In this paper, we take a different route. Instead of learning a model over the workload, we propose to learn a purely data-driven model that captures the joint probability distribution of the data and reflects important characteristics such as correlations across attributes but also the data distribution of single attributes. Another important difference to existing approaches is that our data-density approach supports direct updates; i.e., inserts, updates, and deletes on the underlying database can be absorbed by the model without the need to retrain the model.
As a result, since our model only captures information of the data (and this is workload-independent) it can not only be used for one task but supports many different tasks ranging from query answering, over cardinality estimation to machine learning tasks such as classification or regression. One could now think that this all comes at a price and that the accuracy of our approach must be lower since the workload-driven approaches get more information than a pure data-driven approach. However, as we demonstrate in our experiments, this is not the case. Our approach actually outperforms many state-of-the-art workload-driven approaches. Furthermore, it generalizes much better. Reconsider Figure 1. The blue bars show the results when using our model for cardinality estimation, proving that it provides an order-of-magnitude better accuracies.
Indeed, we do not argue that data-driven models are a silver bullet to solve all possible tasks in a DBMS. Instead, we think that data-driven models should be combined with workload-driven models when it makes sense. For example, a workload-driven model for a learned query optimizer might use the cardinally estimates of our model as input features. This combination of data-driven and workload-driven models provides an interesting avenue for future work but is beyond the scope of this paper.

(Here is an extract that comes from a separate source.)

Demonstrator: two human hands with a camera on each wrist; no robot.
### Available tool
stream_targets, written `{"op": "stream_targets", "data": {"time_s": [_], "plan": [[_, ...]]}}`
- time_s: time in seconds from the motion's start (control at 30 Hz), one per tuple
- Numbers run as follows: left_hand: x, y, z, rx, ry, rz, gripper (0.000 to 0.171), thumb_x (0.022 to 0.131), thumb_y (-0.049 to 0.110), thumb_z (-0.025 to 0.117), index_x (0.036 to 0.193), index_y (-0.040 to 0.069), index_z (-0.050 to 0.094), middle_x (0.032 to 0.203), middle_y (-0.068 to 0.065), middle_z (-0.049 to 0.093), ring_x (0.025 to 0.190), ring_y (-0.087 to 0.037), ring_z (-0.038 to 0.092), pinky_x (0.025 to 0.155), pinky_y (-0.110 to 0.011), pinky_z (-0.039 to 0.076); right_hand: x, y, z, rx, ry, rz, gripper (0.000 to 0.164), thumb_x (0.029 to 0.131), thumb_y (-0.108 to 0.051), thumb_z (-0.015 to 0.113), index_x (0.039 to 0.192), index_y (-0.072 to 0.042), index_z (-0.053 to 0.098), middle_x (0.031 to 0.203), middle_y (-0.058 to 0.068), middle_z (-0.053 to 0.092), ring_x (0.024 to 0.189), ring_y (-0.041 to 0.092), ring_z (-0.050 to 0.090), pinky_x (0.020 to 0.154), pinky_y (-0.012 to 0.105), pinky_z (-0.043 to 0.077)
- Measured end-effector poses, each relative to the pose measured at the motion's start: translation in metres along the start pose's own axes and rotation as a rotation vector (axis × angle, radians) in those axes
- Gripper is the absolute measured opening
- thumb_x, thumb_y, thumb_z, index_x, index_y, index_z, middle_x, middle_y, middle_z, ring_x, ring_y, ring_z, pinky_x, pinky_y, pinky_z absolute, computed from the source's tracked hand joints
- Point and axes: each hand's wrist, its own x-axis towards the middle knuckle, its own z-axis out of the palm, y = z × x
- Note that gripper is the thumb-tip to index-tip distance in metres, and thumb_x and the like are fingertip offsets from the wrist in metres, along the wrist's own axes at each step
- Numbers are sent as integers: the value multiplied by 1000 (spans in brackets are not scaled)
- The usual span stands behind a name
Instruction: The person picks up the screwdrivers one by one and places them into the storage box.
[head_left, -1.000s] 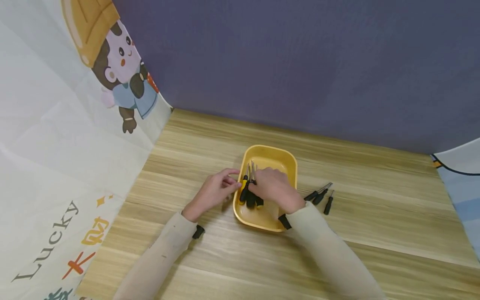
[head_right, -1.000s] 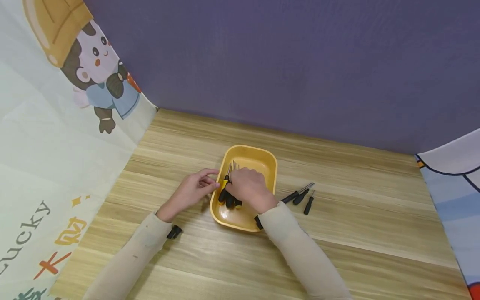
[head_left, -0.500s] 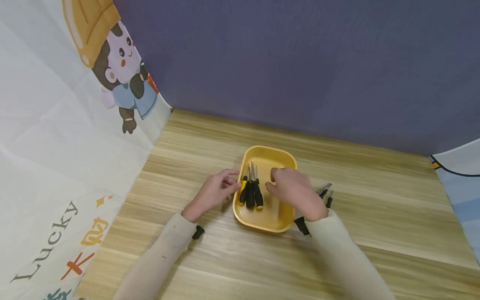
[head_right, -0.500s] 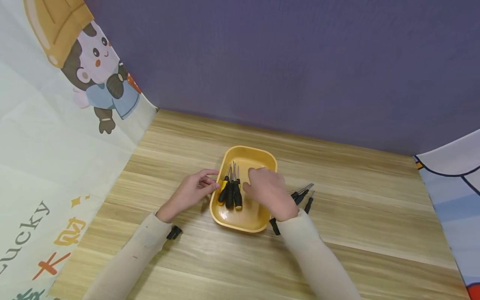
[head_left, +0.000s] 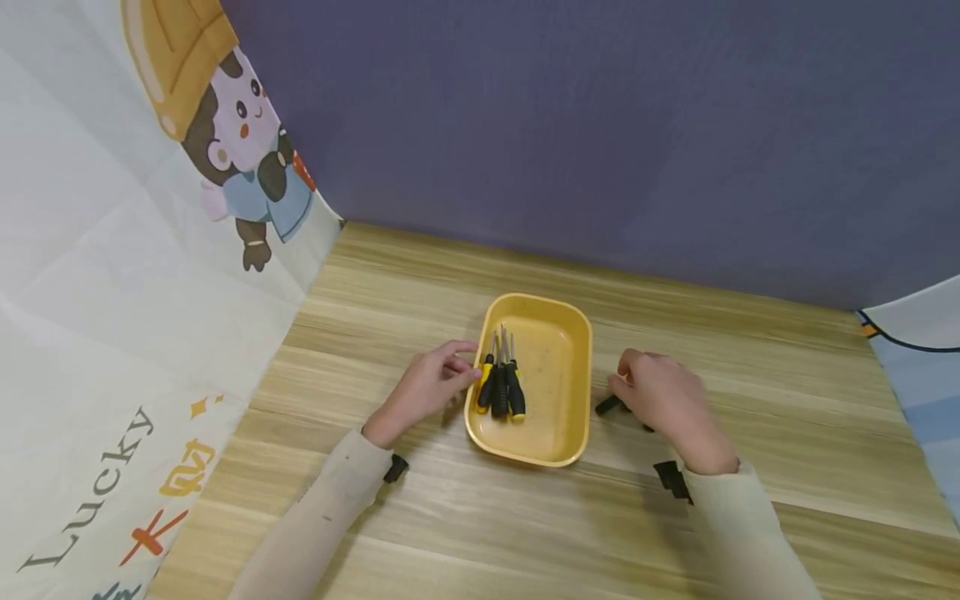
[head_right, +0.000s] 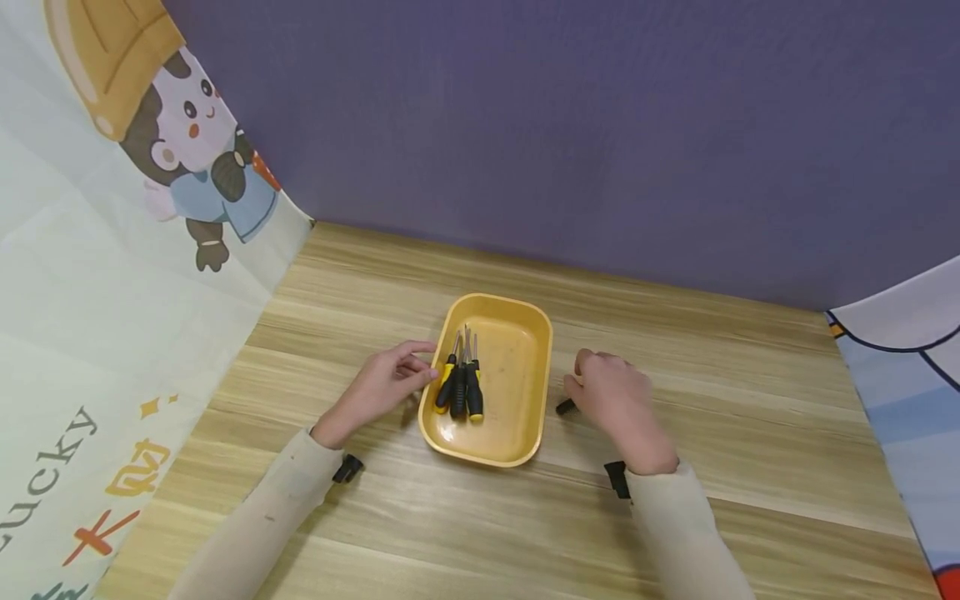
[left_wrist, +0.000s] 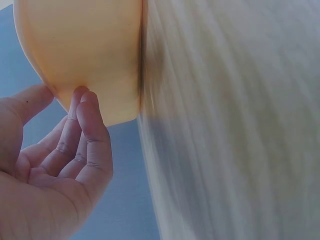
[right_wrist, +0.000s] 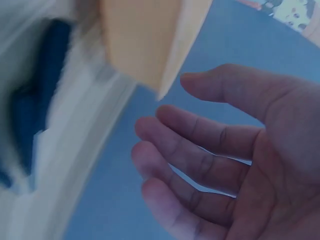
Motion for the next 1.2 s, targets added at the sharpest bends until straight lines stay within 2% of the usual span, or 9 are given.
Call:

To summarize, the main contributions of this paper are:
We developed a new class of deep probabilistic models over databases, called Relational Sum Product Networks (RSPNs), that can capture important characteristics of a database.
To support different tasks, we devise a probabilistic query compilation approach that translates incoming database queries into probability and expectations for RSPNs (that are learned over a given database).
We implemented our data-driven approach in a prototypical DBMS architecture, called DeepDB, and evaluated it against state-of-the-art learned and non-learned approaches that are workload-aware, showing the benefits of our approach over these baselines.
The remainder of the paper is organized as follows. In Section 2 we first present an overview of DeepDB and then discuss details of our models and the query compilation in Sections 3 and 4. Afterwards, we explain further extensions of DeepDB in Section 5 before we show an extensive evaluation comparing DeepDB against state-of-the art approaches for various tasks. Finally, we iterate over related work in Section 7 and conclude in Section 8.
2 Overview and Applications
As shown in Figure 2, the main idea of DeepDB is to learn a distribution of the data. An important aspect of DeepDB is that we do not aim to replace the original data with a model (or a set of models as we discuss later). Instead, a model created in DeepDB augments a database similar to indexes to speed-up query processing and to provide additional query capabilities while we can still run standard SQL queries over the original database.
To optimally capture relevant characteristics of relational data, we developed a new class of models called Relational Sum Product Networks (RSPNs). RSPNs are based on the basic structure of Sum Product Networks (SPNs) [domingos2011spn]. In a nutshell, SPNs are deep probabilistic models that capture the joint probability distribution of a given data set. RSPNs extend SPNs to optimize them for the use in a relational DBMS. First, RSPNs provide additional algorithms to support a wider class of applications. Also database-specific extensions such as correct NULL-value handling etc. are handled by RSPNs. Most importantly, what differentiates RSPNs from many other ML models, is that they support direct updates; i.e., the model does not need to be retrained but can be updated directly if new tuples are inserted into or tuples are deleted from the underlying database.
In DeepDB, we create an ensemble of RSPNs that represents a given database in an offline learning procedure (similar to bulk loading an index). Once the RSPNs are created, the models can be leveraged at runtime for different tasks. Since RSPNs capture the joint probability distribution of the underlying database, they can support a wide variety of different applications, ranging from user-facing tasks (e.g., to provide fast approximate answers for SQL queries or to execute ML tasks on the model) to system-internal tasks (e.g., to provide estimates for cardinalities). In order to support these tasks, DeepDB provides a new so called probabilistic query compilation that translates a given task into products of expectations and probability queries on the RSPNs.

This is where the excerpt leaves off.